With that out of the way, there are a few gambling blunders that cannot be excused under any circumstances. Make a few of them, and you’ll exhaust your bankroll in the blink of an eye. Let’s take a look at a few such faux pas.

5 Unforgivable Gambling Blunders

1. Betting on Heavy Moneyline Favorites – Everyone likes a guaranteed win, especially when gambling. The problem is, there is no such thing as a sure win. Anytime you place a Moneyline bet on a team you think won’t lose, you’re risking far too much for an opportunity to win too little. Most punters learn that there are no shortcuts to winning money the hard way. In fact, you should bet on the underdog to improve your odds of utilizing the Moneyline.

2. Chasing a Loss – Let’s be honest; nobody likes to lose. If you’re not familiar with the term “chasing a loss”, it means to try and recover money lost on previously wagers. Everyone is susceptible to chasing losses simply because it’s human nature. Unfortunately, it’s an excellent way to erode your bankroll and must be consciously avoided. As long as you stick around to fight another day, you’re improving your chances of winning.
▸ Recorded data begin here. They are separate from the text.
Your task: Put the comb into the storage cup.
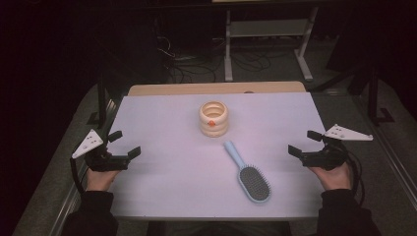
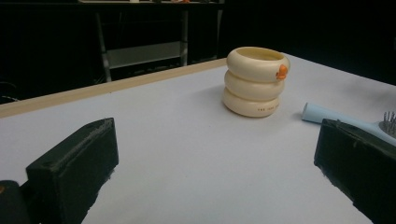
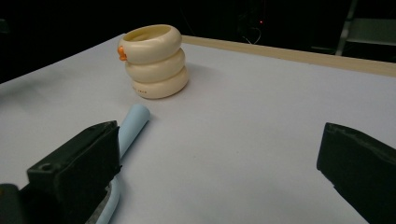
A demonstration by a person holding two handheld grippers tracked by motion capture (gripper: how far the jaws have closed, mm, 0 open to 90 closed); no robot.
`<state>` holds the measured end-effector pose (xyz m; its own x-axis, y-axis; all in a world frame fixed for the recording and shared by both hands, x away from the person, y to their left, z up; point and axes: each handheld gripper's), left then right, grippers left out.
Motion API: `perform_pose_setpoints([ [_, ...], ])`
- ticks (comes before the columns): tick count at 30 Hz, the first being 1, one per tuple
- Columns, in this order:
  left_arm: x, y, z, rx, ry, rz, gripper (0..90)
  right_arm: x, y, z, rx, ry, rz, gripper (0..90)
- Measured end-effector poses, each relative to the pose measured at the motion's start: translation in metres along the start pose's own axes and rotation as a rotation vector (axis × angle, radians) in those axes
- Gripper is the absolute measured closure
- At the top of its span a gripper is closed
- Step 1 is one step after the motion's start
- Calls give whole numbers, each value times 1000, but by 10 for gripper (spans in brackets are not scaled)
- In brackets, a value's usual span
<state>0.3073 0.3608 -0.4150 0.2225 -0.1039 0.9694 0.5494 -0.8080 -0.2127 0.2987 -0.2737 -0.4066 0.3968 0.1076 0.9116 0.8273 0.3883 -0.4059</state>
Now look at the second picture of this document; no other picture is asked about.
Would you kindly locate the cream ringed holder with duck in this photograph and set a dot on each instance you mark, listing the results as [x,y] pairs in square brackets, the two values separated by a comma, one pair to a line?
[253,84]

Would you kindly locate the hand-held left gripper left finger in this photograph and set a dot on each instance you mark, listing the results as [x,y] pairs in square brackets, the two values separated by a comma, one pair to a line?
[73,168]

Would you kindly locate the light blue hairbrush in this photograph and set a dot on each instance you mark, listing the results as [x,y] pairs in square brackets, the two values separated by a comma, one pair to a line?
[323,113]

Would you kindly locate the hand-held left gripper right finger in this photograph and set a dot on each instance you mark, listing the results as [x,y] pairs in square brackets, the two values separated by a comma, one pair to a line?
[358,158]

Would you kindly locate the grey metal stand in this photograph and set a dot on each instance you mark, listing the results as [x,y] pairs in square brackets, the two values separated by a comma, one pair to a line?
[143,56]

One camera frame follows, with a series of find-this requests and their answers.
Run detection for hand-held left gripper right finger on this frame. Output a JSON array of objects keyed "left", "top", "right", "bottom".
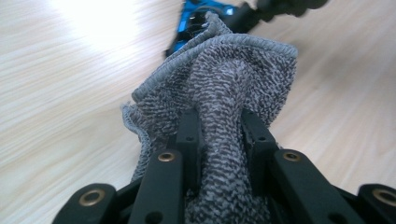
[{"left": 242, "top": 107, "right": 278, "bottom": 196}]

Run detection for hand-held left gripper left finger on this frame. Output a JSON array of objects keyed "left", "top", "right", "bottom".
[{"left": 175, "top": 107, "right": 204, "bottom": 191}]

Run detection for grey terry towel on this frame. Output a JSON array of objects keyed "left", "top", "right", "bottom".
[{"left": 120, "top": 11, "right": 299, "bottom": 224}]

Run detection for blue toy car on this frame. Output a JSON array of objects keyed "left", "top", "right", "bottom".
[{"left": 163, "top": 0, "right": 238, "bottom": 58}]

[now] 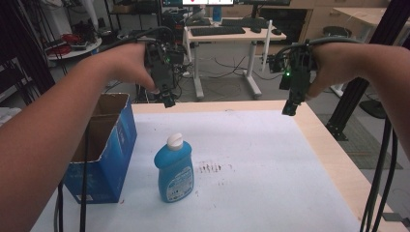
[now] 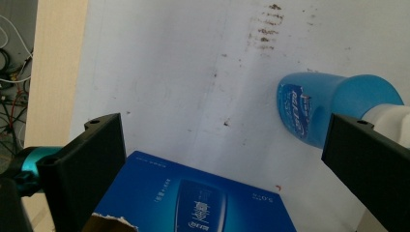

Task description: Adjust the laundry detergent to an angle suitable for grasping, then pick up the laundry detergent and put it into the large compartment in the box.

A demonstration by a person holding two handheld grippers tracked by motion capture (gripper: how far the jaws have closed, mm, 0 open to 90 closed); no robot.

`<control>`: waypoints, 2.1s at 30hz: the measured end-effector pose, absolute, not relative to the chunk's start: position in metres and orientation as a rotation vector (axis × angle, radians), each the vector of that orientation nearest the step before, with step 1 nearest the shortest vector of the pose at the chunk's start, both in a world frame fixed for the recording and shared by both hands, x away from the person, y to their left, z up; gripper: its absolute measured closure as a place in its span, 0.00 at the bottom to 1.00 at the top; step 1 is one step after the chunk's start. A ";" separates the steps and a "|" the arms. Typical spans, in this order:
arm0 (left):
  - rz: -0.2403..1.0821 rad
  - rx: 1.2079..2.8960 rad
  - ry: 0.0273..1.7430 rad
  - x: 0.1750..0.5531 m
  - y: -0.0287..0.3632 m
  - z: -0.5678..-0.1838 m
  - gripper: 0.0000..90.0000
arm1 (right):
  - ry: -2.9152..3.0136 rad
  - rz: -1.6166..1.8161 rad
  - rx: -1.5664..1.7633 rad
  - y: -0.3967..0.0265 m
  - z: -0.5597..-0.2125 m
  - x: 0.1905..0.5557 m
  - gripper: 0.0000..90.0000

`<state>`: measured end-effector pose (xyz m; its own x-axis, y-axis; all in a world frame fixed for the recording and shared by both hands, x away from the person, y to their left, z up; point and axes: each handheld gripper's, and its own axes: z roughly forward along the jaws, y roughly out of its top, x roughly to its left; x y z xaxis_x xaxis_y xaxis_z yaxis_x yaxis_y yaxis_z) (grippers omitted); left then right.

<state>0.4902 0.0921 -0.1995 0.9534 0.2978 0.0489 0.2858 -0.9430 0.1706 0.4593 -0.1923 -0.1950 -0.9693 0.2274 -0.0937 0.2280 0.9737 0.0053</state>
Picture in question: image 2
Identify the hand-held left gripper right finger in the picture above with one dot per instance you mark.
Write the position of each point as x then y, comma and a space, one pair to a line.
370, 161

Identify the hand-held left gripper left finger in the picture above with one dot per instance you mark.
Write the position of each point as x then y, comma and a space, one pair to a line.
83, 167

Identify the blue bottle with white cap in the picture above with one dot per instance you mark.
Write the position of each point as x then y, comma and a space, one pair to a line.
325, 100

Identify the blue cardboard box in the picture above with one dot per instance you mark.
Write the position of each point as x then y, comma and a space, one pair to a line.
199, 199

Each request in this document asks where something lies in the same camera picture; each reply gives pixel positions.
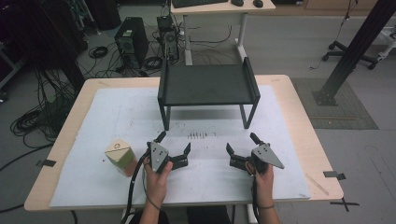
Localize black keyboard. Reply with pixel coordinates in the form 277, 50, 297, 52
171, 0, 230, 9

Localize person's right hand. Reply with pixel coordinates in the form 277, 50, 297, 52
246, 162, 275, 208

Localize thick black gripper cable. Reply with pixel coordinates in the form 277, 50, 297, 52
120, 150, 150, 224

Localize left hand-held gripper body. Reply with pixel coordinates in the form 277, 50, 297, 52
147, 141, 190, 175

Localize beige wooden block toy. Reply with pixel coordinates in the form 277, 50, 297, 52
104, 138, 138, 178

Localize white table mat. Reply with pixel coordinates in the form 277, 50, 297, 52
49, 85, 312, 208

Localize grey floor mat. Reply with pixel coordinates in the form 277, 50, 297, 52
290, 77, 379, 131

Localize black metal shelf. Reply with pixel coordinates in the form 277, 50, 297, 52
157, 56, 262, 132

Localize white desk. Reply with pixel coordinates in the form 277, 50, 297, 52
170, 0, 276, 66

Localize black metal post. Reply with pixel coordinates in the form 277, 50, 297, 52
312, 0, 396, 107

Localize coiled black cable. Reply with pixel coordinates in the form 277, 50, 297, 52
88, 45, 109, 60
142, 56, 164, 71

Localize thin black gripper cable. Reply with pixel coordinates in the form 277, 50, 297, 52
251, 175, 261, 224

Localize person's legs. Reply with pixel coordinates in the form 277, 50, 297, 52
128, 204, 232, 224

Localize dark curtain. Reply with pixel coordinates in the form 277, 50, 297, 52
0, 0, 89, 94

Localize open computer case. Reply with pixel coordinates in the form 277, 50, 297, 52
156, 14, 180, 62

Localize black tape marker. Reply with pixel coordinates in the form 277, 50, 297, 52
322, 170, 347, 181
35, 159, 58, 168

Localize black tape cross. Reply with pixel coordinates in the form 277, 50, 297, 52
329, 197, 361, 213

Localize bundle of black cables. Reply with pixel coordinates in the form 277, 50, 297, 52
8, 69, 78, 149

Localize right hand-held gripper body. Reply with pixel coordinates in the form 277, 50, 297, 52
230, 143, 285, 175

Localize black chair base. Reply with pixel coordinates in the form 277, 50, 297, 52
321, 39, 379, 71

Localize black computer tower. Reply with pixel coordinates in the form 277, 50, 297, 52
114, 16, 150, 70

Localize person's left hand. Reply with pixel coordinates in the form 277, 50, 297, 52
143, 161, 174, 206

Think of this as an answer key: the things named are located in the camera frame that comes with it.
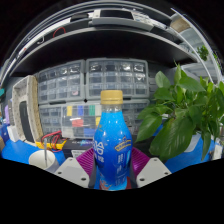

3. Lack of Research – Regardless of the sport you’re betting on, it’s important to stay updated with relevant information on the participating teams. There’s nothing worse than sitting down for a game only to realize that the squad’s missing a few key players. It barely takes a couple of minutes to preview a game. That’s the bare minimum you should do before picking sides. Once you have all the required resources for sports betting, your odds of winning increase dramatically.

4. Bankroll Mismanagement – This one is perhaps the most critical blunder of all. If you don’t have a bankroll, you aren’t ready to become a profitable sports bettor. A bankroll is simply the pool of money that you’re comfortable wagering. Once that’s in place, you need to determine what percentage of the bankroll you’ll willing to risk on every bet. For instance, if your bankroll is $1,000, It’s a good idea to wager between 2% and 5% of the amount.

5. Using Your Heart – Gambling is an inherently emotional affair, and this is especially true for sports betting. When you bet on the outcome of a game, you’re investing in the performance of the entire squad. Therefore, it’s a good idea to avoid betting on your favourite team. You might have been successful in the past, but there is no guarantee of a rerun. This is the callsign of an amateur punter as habitual gamblers know that betting with the heart is the best way to kill the sports betting business.